◆ **PROBLEM STATEMENT**:
A stretch of the entries below is to be set down exactly, running from the line with "(189, 162): 90" through the line with "Cross-view labels for", both included, and no other line.
START ENTRIES SHOWN
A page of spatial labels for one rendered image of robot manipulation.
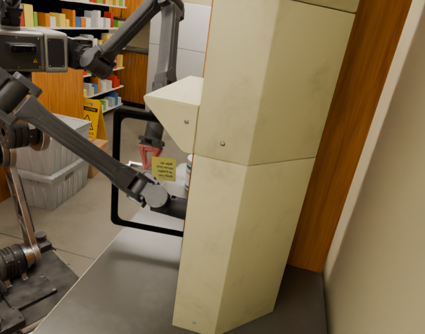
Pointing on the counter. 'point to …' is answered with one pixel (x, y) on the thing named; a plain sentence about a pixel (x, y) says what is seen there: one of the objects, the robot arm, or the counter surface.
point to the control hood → (179, 110)
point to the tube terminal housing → (254, 154)
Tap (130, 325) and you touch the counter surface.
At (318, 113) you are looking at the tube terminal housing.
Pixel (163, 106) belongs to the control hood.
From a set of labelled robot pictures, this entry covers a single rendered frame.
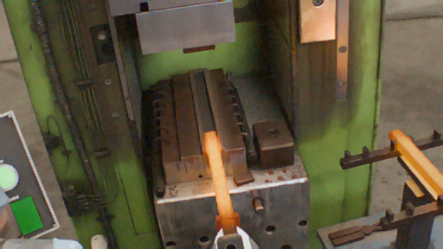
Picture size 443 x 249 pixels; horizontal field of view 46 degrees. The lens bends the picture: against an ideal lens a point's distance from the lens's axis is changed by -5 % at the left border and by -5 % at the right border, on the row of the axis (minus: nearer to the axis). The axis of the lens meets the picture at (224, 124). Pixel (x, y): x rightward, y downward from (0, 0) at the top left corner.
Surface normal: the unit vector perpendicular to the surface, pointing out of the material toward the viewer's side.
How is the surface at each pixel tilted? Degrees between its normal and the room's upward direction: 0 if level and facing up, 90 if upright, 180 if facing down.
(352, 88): 90
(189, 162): 90
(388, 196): 0
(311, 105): 90
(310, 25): 90
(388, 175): 0
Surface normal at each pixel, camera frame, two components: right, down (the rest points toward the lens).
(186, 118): -0.09, -0.83
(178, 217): 0.13, 0.54
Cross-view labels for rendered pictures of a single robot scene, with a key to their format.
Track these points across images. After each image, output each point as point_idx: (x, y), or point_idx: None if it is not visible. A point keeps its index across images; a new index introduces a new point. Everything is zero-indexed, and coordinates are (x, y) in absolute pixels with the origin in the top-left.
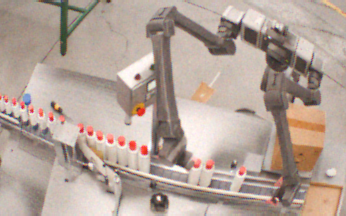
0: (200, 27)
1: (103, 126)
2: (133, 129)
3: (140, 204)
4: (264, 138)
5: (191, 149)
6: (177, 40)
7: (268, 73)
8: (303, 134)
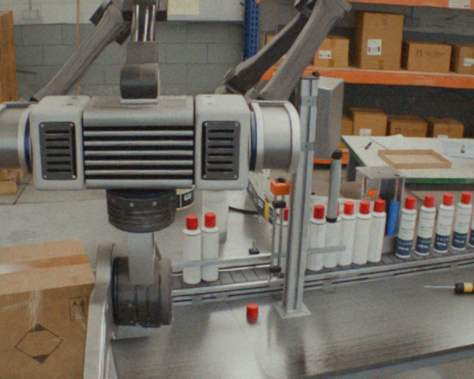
0: (290, 54)
1: (383, 303)
2: (344, 316)
3: (251, 244)
4: (129, 373)
5: (247, 325)
6: None
7: (159, 258)
8: (28, 254)
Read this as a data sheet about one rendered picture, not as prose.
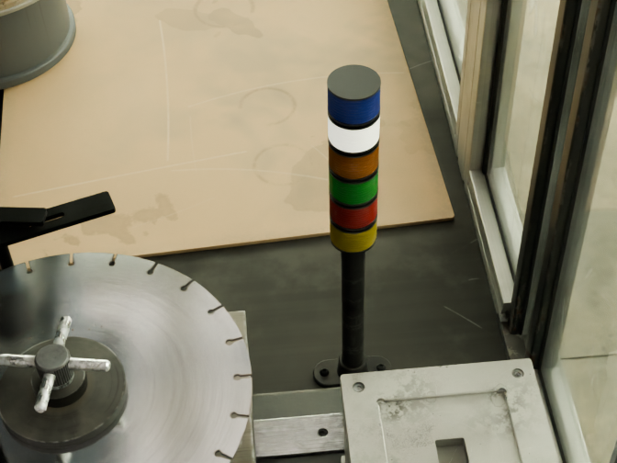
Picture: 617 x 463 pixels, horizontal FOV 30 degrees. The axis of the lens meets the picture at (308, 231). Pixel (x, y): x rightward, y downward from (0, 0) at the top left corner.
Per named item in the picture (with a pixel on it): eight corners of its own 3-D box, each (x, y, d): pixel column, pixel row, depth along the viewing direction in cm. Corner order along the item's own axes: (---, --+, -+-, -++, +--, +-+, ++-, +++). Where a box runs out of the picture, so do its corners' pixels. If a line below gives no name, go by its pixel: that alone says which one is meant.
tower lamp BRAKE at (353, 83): (376, 89, 100) (377, 62, 97) (383, 124, 96) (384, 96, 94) (324, 94, 99) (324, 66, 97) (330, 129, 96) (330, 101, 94)
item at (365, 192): (375, 170, 107) (375, 146, 104) (381, 204, 103) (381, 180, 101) (326, 174, 106) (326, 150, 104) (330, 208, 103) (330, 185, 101)
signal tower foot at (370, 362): (389, 356, 127) (390, 343, 125) (394, 382, 125) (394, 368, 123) (311, 363, 127) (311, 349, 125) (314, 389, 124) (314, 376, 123)
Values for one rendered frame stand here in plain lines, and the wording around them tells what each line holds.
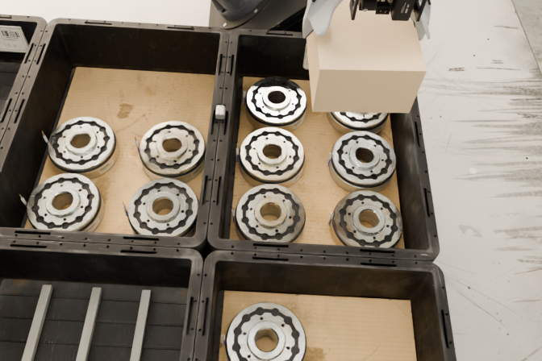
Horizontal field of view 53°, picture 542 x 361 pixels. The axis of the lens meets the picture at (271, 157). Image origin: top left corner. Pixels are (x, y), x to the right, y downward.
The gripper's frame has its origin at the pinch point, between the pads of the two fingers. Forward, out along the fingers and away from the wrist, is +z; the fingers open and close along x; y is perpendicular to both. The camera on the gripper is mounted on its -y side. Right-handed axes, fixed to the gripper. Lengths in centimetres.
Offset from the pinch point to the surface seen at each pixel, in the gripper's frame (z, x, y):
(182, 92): 27.1, -25.1, -13.0
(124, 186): 26.9, -32.7, 6.3
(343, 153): 23.7, 1.5, 1.9
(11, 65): 27, -56, -19
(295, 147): 24.1, -6.1, 0.6
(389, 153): 23.7, 8.8, 1.8
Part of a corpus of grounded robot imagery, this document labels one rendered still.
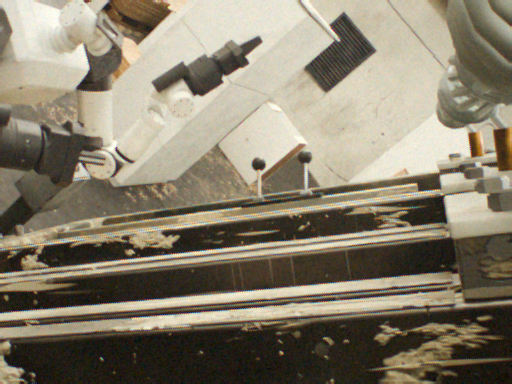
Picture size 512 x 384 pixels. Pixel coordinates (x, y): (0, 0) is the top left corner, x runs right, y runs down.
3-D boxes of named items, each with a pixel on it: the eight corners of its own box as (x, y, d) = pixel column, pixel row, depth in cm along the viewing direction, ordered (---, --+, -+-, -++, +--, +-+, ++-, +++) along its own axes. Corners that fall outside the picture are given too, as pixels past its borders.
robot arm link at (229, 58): (244, 62, 161) (207, 87, 161) (226, 32, 156) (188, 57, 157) (256, 73, 150) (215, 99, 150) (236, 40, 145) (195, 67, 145)
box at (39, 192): (35, 182, 197) (70, 148, 192) (56, 211, 196) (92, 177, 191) (11, 185, 185) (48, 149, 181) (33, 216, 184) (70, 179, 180)
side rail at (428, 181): (118, 250, 191) (112, 216, 190) (480, 205, 160) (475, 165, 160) (108, 253, 185) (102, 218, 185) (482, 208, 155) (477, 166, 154)
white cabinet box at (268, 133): (231, 145, 707) (277, 105, 688) (261, 183, 699) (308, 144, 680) (217, 144, 664) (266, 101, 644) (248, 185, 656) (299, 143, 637)
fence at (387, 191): (69, 244, 167) (67, 230, 166) (419, 200, 140) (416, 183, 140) (59, 247, 162) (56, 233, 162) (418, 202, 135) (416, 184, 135)
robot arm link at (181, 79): (217, 101, 153) (180, 125, 153) (202, 78, 159) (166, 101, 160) (198, 71, 144) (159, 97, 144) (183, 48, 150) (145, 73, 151)
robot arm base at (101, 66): (43, 73, 151) (44, 27, 147) (84, 73, 161) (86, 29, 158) (82, 83, 143) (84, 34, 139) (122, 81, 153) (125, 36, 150)
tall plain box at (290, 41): (130, 129, 496) (290, -20, 449) (172, 186, 488) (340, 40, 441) (65, 124, 410) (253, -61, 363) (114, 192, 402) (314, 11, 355)
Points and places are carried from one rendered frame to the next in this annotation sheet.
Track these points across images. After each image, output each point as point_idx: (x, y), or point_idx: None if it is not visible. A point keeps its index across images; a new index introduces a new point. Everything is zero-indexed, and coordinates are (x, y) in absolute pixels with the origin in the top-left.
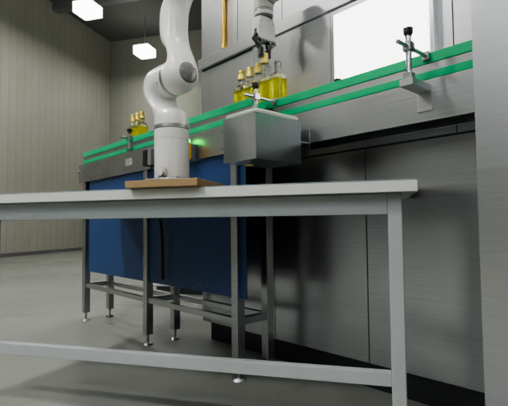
END ENTRIES SHOWN
◆ **ANSWER SPACE**:
(189, 162): 90
(388, 196): 0
(311, 105): 90
(310, 25): 90
(388, 175): 0
Surface normal at each pixel, camera frame, two components: right, down (the rest points toward the lens).
(186, 118): -0.09, -0.83
(178, 217): 0.13, 0.54
Cross-view labels for rendered pictures of a single robot scene, with a key to their format.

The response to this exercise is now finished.